Alors faites tourner la logique de ce chapitre à rebours. Si l'adoption capitalise, le refus capitalise aussi, en un peuple durablement, structurellement à part. Les refuseurs ne sont pas le passé que le futur écrase sous ses roues. Ils sont l'autre dent, l'autre espèce en train de naître en temps réel, et ils sont peut-être les seuls à nommer la chose honnêtement, parce que tous ceux de l'autre bord ont toutes les raisons d'appeler la scission progrès. La possibilité insoutenable est qu'ils aient raison sur ce qui arrive et tort seulement sur la question de savoir si cela peut être arrêté. Les iconoclastes ont perdu. Les images sont revenues en l'espace d'une vie. Mais les femmes au pied de l'échelle n'avaient pas tort que quelque chose de sacré se trouvait sur le mur.
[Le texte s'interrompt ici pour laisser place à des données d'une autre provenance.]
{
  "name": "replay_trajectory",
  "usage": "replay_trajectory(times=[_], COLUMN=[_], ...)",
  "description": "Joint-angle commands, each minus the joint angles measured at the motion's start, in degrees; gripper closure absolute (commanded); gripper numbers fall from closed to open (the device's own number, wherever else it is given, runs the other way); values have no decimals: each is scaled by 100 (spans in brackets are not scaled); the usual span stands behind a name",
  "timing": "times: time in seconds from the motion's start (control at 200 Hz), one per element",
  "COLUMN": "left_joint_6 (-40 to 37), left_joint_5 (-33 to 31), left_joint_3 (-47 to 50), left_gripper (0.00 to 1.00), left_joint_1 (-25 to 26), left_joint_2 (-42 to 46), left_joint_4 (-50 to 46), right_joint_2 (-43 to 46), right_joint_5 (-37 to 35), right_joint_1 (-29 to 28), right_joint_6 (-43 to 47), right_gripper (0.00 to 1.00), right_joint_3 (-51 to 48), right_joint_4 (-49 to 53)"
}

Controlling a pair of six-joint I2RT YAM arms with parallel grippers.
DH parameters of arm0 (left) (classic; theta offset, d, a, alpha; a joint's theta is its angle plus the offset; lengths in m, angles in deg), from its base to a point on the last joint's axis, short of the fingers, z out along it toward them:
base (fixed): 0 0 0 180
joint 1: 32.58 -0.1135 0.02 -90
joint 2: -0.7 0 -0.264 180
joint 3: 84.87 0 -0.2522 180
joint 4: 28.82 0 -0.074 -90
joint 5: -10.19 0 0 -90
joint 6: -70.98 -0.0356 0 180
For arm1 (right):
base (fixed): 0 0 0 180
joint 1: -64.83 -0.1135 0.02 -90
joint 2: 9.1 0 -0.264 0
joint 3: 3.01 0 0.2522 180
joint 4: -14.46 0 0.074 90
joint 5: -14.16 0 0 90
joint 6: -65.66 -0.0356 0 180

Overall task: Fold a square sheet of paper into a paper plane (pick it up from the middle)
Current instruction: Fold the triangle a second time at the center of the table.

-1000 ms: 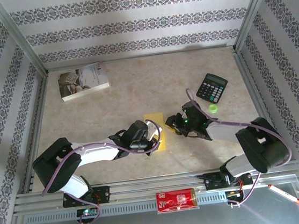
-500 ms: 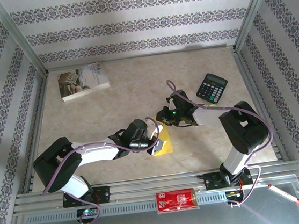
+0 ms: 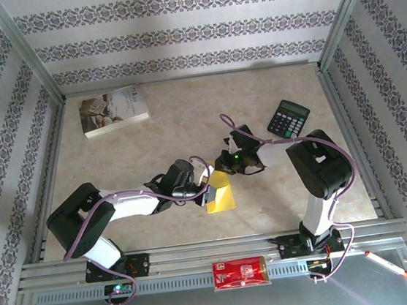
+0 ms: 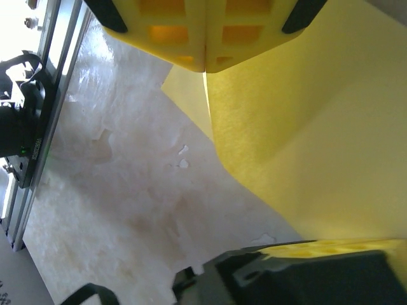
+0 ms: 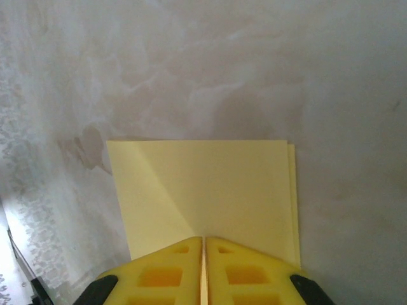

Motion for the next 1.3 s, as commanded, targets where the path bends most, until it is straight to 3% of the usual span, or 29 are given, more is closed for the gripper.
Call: replay_trajectory(times=[0.0,0.57,1.294], left_joint_6=[229,-46,-191], left_joint_5=[268,477,503], left_joint_3=[84,14,-252], left_gripper=[100,100,100], left_joint_1=[-208,-778,-836], left_joint_2=[-113,-227,-543], left_joint_4=[337,-134,-548], right_joint_2=[-112,-130,-216], right_joint_5=[-18,-96,-103], right_joint_1=[38,-17,-52], right_joint_6=[300,297,270], right_gripper=[90,91,91], right_joint_3=[85,11,5], right_joint_4=[296,335,309])
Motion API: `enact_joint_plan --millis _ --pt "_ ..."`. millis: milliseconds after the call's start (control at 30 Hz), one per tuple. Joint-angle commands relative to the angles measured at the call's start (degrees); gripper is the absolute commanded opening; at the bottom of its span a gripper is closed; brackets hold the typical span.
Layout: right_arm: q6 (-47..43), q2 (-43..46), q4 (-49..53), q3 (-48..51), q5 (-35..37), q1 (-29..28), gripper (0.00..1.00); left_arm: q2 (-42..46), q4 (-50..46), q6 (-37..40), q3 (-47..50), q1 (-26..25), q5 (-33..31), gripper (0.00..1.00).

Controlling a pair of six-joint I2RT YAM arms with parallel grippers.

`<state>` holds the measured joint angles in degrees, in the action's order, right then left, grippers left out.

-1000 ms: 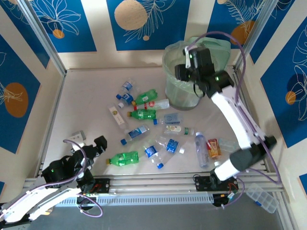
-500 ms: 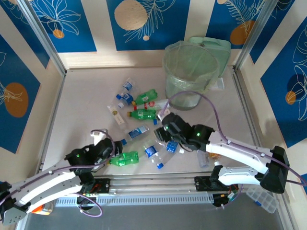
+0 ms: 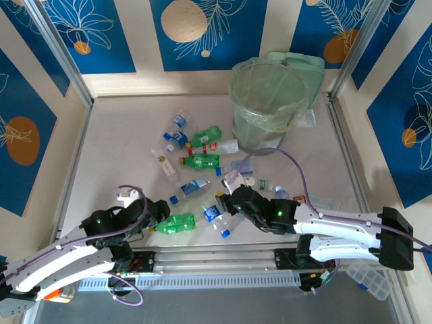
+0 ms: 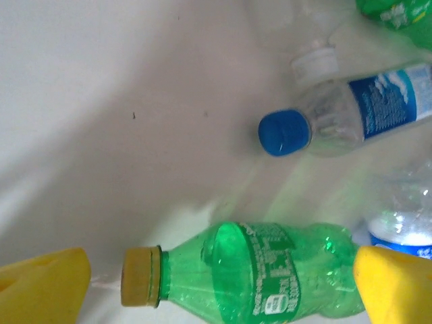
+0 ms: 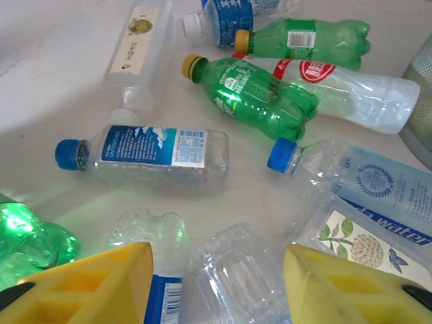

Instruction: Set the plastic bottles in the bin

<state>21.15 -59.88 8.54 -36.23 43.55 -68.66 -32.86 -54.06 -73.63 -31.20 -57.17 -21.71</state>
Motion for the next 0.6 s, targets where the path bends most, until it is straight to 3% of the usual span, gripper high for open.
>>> enact_joint_plan --millis 0,167,367,500,567 --pt "1.55 0.98 -3.43 0.15 2.44 0.03 0.54 -4.90 0.03 4.33 -1.79 -1.01 1.45 0.99" --pt "1.27 4.10 -3.93 1.19 0.94 0.11 0.55 -20.09 -9.28 15.76 -12.07 -4.62 -2.97 0.99" --pt "1.18 11.28 -4.36 3.53 -1.30 0.20 0.56 -39.16 -22.20 21.41 -27.30 -12.05 -10.68 0.99" --pt "1.26 17.47 -4.84 5.69 -2.39 0.35 0.57 -43.83 -23.33 31.86 -30.76 -14.98 -13.70 0.99" --pt "1.51 20.62 -4.52 6.48 -2.50 0.46 0.57 -43.81 -19.69 36.92 -30.33 -15.18 -11.21 0.99"
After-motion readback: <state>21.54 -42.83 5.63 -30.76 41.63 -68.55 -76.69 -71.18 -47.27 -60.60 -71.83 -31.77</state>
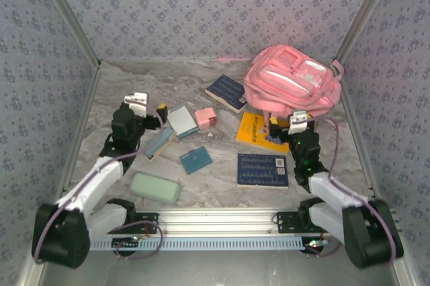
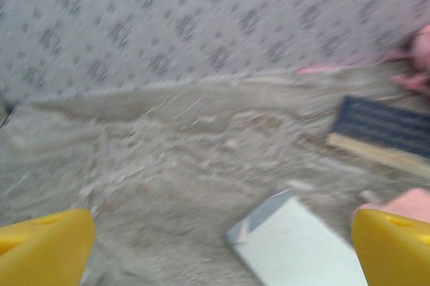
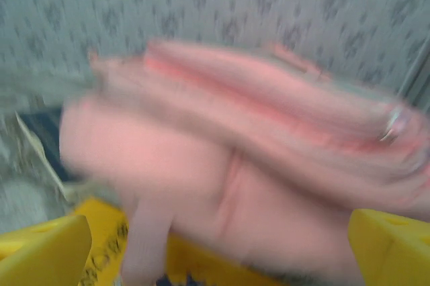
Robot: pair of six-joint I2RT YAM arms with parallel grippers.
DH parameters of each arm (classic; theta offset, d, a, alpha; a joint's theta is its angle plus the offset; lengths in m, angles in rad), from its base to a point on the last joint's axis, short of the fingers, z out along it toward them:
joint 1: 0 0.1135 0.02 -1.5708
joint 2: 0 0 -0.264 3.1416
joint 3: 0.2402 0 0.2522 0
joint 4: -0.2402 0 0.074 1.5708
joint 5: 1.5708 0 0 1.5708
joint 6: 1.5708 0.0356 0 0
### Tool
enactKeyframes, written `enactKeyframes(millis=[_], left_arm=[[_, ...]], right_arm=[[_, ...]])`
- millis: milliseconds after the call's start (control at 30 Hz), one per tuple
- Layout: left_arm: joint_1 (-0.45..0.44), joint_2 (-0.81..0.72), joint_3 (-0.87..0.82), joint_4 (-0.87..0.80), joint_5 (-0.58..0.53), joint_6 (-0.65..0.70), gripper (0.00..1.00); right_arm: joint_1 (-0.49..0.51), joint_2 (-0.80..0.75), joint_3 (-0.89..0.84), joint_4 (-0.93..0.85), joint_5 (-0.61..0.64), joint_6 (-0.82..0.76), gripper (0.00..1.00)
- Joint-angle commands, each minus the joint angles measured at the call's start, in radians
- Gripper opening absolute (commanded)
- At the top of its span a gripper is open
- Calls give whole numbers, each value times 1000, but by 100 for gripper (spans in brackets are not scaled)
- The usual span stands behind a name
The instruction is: Pack the student bag
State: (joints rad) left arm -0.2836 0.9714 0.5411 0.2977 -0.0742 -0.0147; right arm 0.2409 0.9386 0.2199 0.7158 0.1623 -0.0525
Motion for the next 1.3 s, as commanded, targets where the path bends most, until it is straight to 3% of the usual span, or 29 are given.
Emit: enactKeyframes(millis=[0,67,100,200,300,400,433,567,633,767,933,1133,1267], left_arm=[[-60,-117,27,-108,64,22,98],[-96,-182,54,-168,155,16,98],[-132,-208,76,-210,145,14,98],[-237,-233,170,-395,-21,-90,98],[-250,-191,286,-643,-88,-270,98],[-235,-94,441,-967,-177,-386,98],[-224,-61,467,-1032,-179,-383,98],[-191,-23,461,-1049,-114,-419,98],[-187,-33,464,-1063,-95,-403,98],[-189,-50,483,-1123,-24,-370,98],[-189,-90,450,-1189,55,-338,98],[-190,-215,365,-1162,17,-324,98],[-190,-247,336,-1132,-3,-319,98]], right_arm=[[39,-141,89,-240,80,82,100],[87,-206,145,-368,78,117,100],[117,-228,180,-425,81,133,100],[216,-231,316,-608,80,129,100],[284,-165,496,-827,192,220,100],[249,-106,686,-1133,189,474,100],[220,-97,711,-1148,135,449,100],[-7,-44,744,-1143,-208,617,100],[-70,79,865,-1275,-274,599,100],[38,229,963,-1364,-80,520,100],[47,417,1111,-1410,-127,359,94],[41,642,1257,-1411,-110,317,90],[96,767,1331,-1470,-60,267,83]])
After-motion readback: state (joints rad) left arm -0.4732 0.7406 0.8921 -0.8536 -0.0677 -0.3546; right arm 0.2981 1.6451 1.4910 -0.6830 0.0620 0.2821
Les iconoclastes ont perdu. Les images sont revenues en l'espace d'une vie. Mais les femmes au pied de l'échelle n'avaient pas tort que quelque chose de sacré se trouvait sur le mur.
La clôture au crépuscule
Alors voici, au commencement, une seule personne. Pas un mouvement, pas une déclaration. Une silhouette seule devant la clôture grillagée d'un centre de données au crépuscule, les ventilateurs de refroidissement rugissant comme une note tenue qui ne se résout jamais, tenant une pancarte qui n'empêchera pas une seule machine d'être construite. Ni un fou ni un vainqueur. Quelqu'un debout à une frontière qu'il sent dans son corps et ne peut prouver sur le papier, comme les femmes la sentaient, les yeux levés vers le ciseau.
La fourche est réelle parce que les deux côtés sont réels. C'est là que le chapitre commence.
La fourche est réelle parce que les deux côtés sont réels.